27 April 2024, 11:04

APTOPIX US China Blinken
APTOPIX US China Blinken. Picture: PA

He bought albums by Taylor Swift and Chinese rocker Dou Wei in a symbolic nod to cross-cultural exchanges.

US Secretary of State Antony Blinken concluded his latest visit to China with a stop at a Beijing record store where he bought albums by Taylor Swift and Chinese rocker Dou Wei in a symbolic nod to cross-cultural exchanges he had been promoting for three days.

Music, he said at the Li-Pi shop on his way to the airport late on Friday, “is the best connector, regardless of geography”.

Yet Swift’s Midnights and Dou Wei’s Black Dream could just as easily represent the seemingly intractable divisions in the deeply troubled relationship between the world’s two largest economies that both sides publicly and privately blame on the other.

Mr Blinken and his Chinese hosts, including Chinese President Xi Jinping and Foreign Minister Wang Yi, all referred to these rifts even as they extolled the virtues of keeping communication channels open to manage these differences and avoid misunderstandings and miscalculations.

Mr Blinken went out of his way to champion the importance of US-China exchanges at all levels. In Shanghai, he ate at a famous soup dumpling restaurant, attended a Chinese basketball playoff game and visited American and Chinese students at the New York University branch.

In his official meetings with Chinese leaders in Beijing, he spoke repeatedly of improvements in ties over the past year.

But he also stressed that the US has serious and growing concerns with China’s policies and practices on the local, regional and global stages. And, he said, the US would not back down.

“America will always defend our core interests and values,” he said.

On several occasions, he criticised Chinese overproduction of electric vehicles that threatened to have detrimental effects on US and European automakers and complained that China was not doing enough to stop the production and export of synthetic opioid precursors.

At one point he warned bluntly that if China does not end support for Russia’s defence industrial sector, something the Biden administration says has allowed Russia to step up its attacks on Ukraine and threaten European security, the US would act to stop it.
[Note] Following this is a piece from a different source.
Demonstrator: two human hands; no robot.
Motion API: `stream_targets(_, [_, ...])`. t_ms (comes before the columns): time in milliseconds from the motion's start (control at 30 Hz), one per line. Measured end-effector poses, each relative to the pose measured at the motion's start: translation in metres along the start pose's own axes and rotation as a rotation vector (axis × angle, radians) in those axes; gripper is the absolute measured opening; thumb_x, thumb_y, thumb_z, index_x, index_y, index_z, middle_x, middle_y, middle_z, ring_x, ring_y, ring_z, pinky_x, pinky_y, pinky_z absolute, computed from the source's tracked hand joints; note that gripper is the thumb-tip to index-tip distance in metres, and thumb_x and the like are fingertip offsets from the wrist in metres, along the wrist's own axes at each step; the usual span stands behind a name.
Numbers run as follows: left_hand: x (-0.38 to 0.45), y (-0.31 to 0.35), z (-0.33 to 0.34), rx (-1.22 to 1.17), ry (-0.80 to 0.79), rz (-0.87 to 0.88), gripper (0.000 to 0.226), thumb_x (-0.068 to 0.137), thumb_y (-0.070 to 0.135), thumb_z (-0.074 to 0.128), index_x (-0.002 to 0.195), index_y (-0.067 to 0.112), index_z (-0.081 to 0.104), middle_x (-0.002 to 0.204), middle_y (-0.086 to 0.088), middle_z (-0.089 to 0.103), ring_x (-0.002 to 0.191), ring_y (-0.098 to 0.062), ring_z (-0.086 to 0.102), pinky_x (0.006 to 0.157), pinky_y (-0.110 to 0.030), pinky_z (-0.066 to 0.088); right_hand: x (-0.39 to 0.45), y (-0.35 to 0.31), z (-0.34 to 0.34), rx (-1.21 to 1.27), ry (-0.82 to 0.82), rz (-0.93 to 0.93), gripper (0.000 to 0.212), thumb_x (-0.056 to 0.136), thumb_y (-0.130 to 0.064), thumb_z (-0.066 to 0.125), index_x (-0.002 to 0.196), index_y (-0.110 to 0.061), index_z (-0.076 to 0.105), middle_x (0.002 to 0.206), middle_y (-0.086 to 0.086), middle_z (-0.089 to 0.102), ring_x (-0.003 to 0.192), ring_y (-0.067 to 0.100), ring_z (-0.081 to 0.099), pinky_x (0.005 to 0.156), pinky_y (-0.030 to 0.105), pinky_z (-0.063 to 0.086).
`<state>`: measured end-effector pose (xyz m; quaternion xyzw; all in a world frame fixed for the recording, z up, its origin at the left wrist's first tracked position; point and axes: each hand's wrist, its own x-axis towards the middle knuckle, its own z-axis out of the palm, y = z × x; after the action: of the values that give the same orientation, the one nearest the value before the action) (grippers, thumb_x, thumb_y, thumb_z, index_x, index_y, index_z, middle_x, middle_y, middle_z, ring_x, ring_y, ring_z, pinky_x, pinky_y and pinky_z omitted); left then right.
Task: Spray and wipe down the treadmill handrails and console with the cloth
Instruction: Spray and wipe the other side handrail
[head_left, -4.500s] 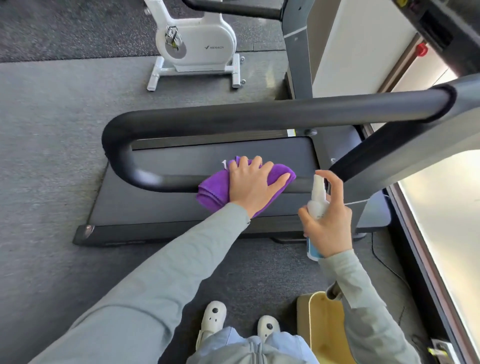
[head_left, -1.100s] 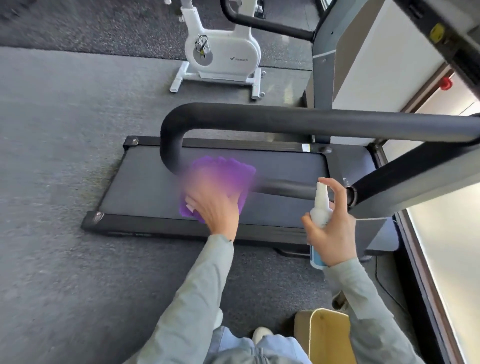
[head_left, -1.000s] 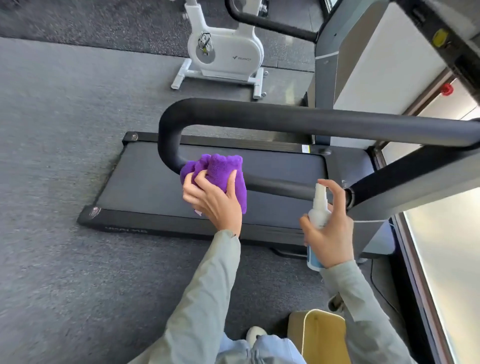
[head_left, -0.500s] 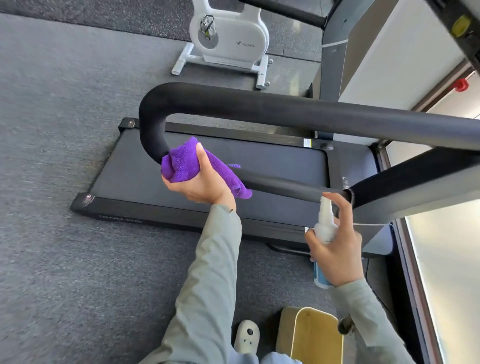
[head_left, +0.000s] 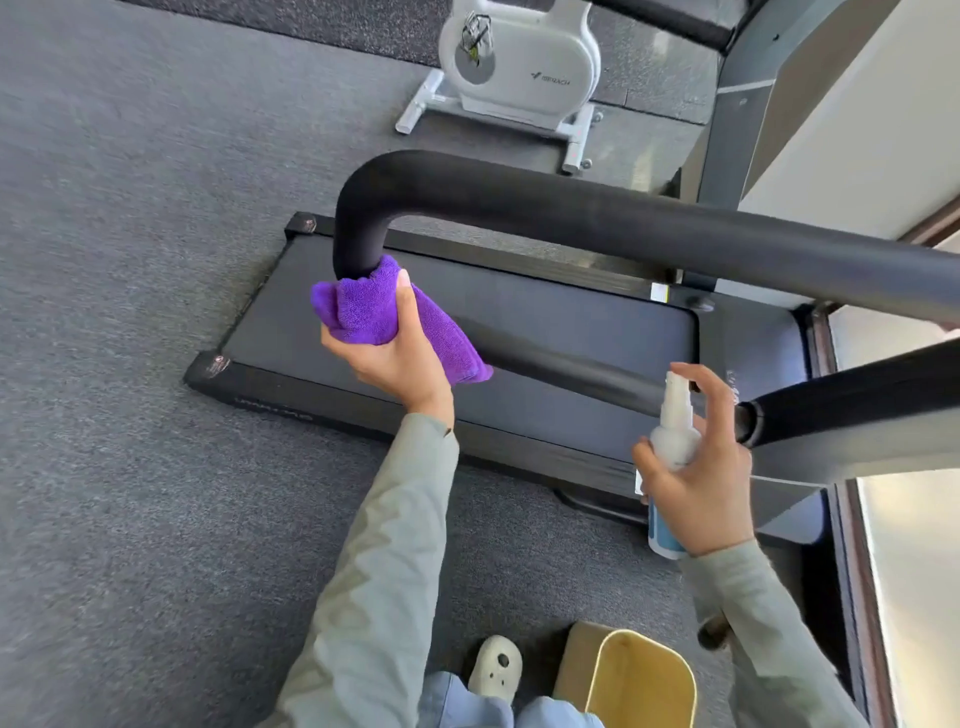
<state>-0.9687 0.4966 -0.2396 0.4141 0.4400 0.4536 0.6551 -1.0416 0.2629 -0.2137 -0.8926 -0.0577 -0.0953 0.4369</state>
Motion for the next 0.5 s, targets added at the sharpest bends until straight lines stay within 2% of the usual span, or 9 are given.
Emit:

“I made clear that if China does not address this problem, we will,” Mr Blinken told reporters after meeting with Mr Xi.

Chinese officials were similarly direct, saying that while relations have generally improved since a low point last year over the shootdown of a Chinese surveillance balloon, they remained fraught.

“The two countries should help each other succeed rather than hurt each other, seek common ground and reserve differences rather than engage in vicious competition, and honour words with actions rather than say one thing but do the opposite,” Mr Xi told Mr Blinken.

US China Blinken
Antony Blinken talks to Yuxuan Zhou during a visit to Li-Pi record store in Beijing (Mark Schiefelbein/AP)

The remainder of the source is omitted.